FreeREG logo

Reading and Transcribing Parish Registers.


There are two key aspects with the conversion of parish register information into a record for FreeREG. The first is how to read the register and the second is how to transcribe the information for FreeREG.

These matters are not as straightforward as they might appear at first glance. Firstly, the registers are in most cases several hundred years old and have not been kept in the best of environments; so they are often faded, covered in water marks and occasionally damaged. Secondly they will have been photographed, for few of us get to actually handle the original documents today. The process of photography has introduced issues of focus and alignment that will make reading more difficult. (The registers are usually small bound documents that do want to lie flat for their pictures to be taken!) Thirdly, the original records were written with different instruments; usually a quill pen of some form that gives distinct characteristics to the letters and words. Fourthly, the education and writing skills of the vicar or person writing the record varies significantly; sometimes there will be good penmanship other times one wonders. Lastly, the alphabet and graphics used for that alphabet are different from those in use today and have changed over the past 500 years. All of these factors means that there will be significant uncertainies in what you see and can interpret from a register.

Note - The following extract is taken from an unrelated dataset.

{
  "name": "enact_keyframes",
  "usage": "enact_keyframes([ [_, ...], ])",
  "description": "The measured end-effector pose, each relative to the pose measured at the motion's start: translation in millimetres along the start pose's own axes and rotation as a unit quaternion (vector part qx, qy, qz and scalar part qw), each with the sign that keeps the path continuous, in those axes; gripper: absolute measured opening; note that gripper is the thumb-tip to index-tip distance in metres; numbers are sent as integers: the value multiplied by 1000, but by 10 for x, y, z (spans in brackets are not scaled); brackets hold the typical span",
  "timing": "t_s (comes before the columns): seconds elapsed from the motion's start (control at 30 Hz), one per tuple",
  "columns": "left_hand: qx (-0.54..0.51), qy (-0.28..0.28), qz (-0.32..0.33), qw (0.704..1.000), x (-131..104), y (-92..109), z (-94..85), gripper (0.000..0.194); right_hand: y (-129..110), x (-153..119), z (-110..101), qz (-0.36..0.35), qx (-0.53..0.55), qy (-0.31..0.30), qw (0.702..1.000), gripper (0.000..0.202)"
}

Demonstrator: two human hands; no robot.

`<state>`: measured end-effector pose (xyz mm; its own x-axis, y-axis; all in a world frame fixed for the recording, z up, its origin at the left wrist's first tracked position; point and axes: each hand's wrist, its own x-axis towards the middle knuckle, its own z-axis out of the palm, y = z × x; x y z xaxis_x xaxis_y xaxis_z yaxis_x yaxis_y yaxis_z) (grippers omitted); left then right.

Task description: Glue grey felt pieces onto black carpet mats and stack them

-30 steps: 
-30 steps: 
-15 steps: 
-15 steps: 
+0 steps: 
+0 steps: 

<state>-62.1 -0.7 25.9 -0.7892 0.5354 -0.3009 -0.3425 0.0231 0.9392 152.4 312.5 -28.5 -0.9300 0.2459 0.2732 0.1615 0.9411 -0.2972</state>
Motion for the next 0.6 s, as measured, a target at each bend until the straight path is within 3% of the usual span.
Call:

As a result, we have developed a set of transcription rules that are designed to allow permit you to convey the maximum amount of information into the record and allow the search engine to extract the best solution from the information base. (Just one word of caution, the search engine is not currently able to make use of all of the transcription rules but it does remain under development). So lets explore these two aspects in the reverse order.

Transcription Rules.

For those of you who have transcribed for other projects the first and last rule for transcribing is well known. You transcribe what you read; errors and all!!!!! It is to be left to the researcher to make a correction or adjustment for his or her own purpose. Your job, as job one, is to tell it as it is; nothing more, nothing less. (It is worth noting that this is a change from the original specification for FreeREG where transcribers were encouraged to convert the old texts into the modern usage) In the next section on reading the registers we will try to assist you in extracting the maximum amount of useful information.

Uncertain Character Format (UCF)

Some common types of uncertainty that you are likely to encounter in your first few batches of transcription, and the technique to use for each of them, are given in the table below. The section after the table describes each of the formats.

Uncertainty Which Uncertain Character Format to Use
Can't tell if it's an l or a t Use the [lt] style of UCF
Can tell how many letters I can't read Use the _ style of UCF, one _ for each letter
I think I can read the letter Use the [x_] style of UCF, where x is what you think the letter is
It's 2 or 3 letters I can't read Use the _{2,3} style of UCF
Don't know how many letters I can't read Use the * style of UCF
Not sure if that's a letter or an ink blob Use the _{0,1} style of UCF
Not sure of the word transcribed Use the ? style of UCF

_ (Underscore) A single uncertain character. It could be anything but is definitely one character. It can be repeated for each uncertain character.
* (Asterisk) Several adjacent uncertain characters. A single * is used when there are 1 or more adjacent uncertain characters. It is not used immediately before or after a _ or another *.
Note: If it is clear there is a space, then * * is used to represent 2 words, neither of which can be read.
[abc] A single character that could be any one of the contained characters and only those characters. There must be at least two characters between the brackets.
For example, [79] would mean either a 7 or a 9, whereas [C_] would mean a C or some other character.
{min,max} Repeat count - the preceding character occurs somewhere between min and max times. max may be omitted, meaning there is no upper limit. So _{1,} would be equivalent to *, and _{0,1} means that it is unclear if there is any character.
? Sometimes you will have the situation where all of the characters have been read but you remain uncertain of the word. In this case append a ? at the end of the word e.g. RACHARD? The most frequent place where a ? is used is with transcription that have been donated from other systems and are being converted for entry into FreeREG.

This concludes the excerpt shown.